**EXERCISE**
Print the whole listing again, exactly as it stands.

**THE DATA**
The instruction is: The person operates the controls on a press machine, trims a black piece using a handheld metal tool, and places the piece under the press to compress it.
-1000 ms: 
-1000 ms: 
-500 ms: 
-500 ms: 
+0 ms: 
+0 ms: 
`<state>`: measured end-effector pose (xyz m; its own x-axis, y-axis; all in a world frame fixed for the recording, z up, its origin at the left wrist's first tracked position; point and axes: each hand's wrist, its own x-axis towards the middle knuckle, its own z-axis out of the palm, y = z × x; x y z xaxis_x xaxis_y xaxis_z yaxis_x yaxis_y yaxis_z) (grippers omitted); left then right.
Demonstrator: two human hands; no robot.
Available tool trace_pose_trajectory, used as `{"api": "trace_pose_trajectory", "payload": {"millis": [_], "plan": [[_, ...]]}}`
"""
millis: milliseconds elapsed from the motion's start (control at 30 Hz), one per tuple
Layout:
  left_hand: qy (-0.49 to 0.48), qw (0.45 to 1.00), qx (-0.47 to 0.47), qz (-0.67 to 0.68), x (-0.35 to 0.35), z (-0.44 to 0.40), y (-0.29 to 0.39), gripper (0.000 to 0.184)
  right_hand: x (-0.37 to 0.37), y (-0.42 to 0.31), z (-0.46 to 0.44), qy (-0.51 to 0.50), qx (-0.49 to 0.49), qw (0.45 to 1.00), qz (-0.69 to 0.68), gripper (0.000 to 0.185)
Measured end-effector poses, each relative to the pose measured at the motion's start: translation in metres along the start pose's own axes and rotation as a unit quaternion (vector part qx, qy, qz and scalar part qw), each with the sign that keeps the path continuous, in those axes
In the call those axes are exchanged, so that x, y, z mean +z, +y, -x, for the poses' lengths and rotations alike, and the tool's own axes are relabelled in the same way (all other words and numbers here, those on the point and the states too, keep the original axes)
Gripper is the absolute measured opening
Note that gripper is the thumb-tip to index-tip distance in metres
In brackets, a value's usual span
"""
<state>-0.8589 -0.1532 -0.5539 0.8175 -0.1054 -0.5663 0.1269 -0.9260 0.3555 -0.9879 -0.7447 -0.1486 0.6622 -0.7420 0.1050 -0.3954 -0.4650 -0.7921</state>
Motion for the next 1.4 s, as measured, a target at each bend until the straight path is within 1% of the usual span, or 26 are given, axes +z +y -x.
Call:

**EXPECTED ANSWER**
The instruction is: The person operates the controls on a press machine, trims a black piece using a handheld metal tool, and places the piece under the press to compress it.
-1000 ms: 
-1000 ms: 
-500 ms: 
-500 ms: 
+0 ms: 
+0 ms: 
`<state>`: measured end-effector pose (xyz m; its own x-axis, y-axis; all in a world frame fixed for the recording, z up, its origin at the left wrist's first tracked position; point and axes: each hand's wrist, its own x-axis towards the middle knuckle, its own z-axis out of the palm, y = z × x; x y z xaxis_x xaxis_y xaxis_z yaxis_x yaxis_y yaxis_z) (grippers omitted); left then right.
Demonstrator: two human hands; no robot.
Available tool trace_pose_trajectory, used as `{"api": "trace_pose_trajectory", "payload": {"millis": [_], "plan": [[_, ...]]}}`
"""
millis: milliseconds elapsed from the motion's start (control at 30 Hz), one per tuple
Layout:
  left_hand: qy (-0.49 to 0.48), qw (0.45 to 1.00), qx (-0.47 to 0.47), qz (-0.67 to 0.68), x (-0.35 to 0.35), z (-0.44 to 0.40), y (-0.29 to 0.39), gripper (0.000 to 0.184)
  right_hand: x (-0.37 to 0.37), y (-0.42 to 0.31), z (-0.46 to 0.44), qy (-0.51 to 0.50), qx (-0.49 to 0.49), qw (0.45 to 1.00), qz (-0.69 to 0.68), gripper (0.000 to 0.185)
Measured end-effector poses, each relative to the pose measured at the motion's start: translation in metres along the start pose's own axes and rotation as a unit quaternion (vector part qx, qy, qz and scalar part qw), each with the sign that keeps the path continuous, in those axes
In the call those axes are exchanged, so that x, y, z mean +z, +y, -x, for the poses' lengths and rotations alike, and the tool's own axes are relabelled in the same way (all other words and numbers here, those on the point and the states too, keep the original axes)
Gripper is the absolute measured opening
Note that gripper is the thumb-tip to index-tip distance in metres
In brackets, a value's usual span
"""
<state>-0.8589 -0.1532 -0.5539 0.8175 -0.1054 -0.5663 0.1269 -0.9260 0.3555 -0.9879 -0.7447 -0.1486 0.6622 -0.7420 0.1050 -0.3954 -0.4650 -0.7921</state>
Motion for the next 1.4 s, as measured, a target at each bend until the straight path is within 1% of the usual span, or 26 are given, axes +z +y -x.
Call:

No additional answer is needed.